Each line from the one containing "(253, 302): 69" through the end of the entries below should be transcribed exactly, and no other line.

_Working data_:
== == ==

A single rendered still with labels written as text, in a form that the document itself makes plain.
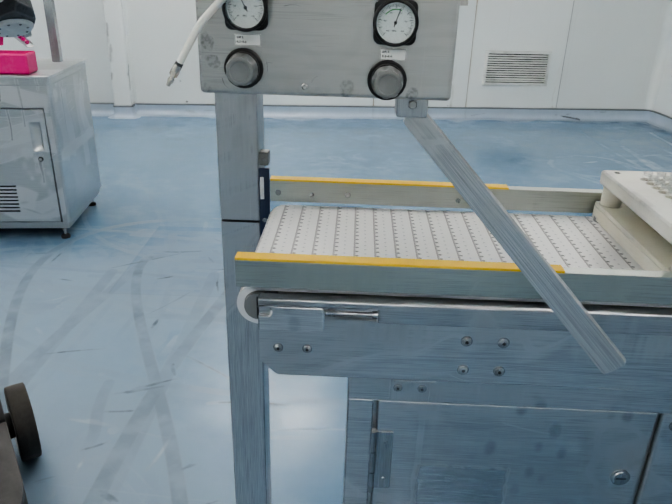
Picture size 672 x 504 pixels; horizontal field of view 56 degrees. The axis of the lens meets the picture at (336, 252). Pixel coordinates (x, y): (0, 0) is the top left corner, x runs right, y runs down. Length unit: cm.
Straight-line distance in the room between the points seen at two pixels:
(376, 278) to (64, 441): 141
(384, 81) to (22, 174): 272
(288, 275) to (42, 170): 253
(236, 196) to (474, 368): 43
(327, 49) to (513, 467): 58
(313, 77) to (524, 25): 549
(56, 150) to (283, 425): 175
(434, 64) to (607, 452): 56
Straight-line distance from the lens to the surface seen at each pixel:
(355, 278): 65
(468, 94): 595
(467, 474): 89
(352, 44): 56
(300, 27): 56
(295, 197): 91
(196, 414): 194
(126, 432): 192
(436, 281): 66
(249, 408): 113
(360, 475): 87
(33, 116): 307
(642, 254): 82
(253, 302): 69
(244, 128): 91
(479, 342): 71
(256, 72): 56
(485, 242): 82
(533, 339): 72
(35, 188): 316
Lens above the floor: 120
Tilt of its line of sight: 24 degrees down
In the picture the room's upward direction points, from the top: 2 degrees clockwise

== == ==

_Response for this exercise_:
(253, 302): 69
(244, 128): 91
(479, 342): 71
(256, 72): 56
(485, 242): 82
(533, 339): 72
(35, 188): 316
Lens above the floor: 120
Tilt of its line of sight: 24 degrees down
In the picture the room's upward direction points, from the top: 2 degrees clockwise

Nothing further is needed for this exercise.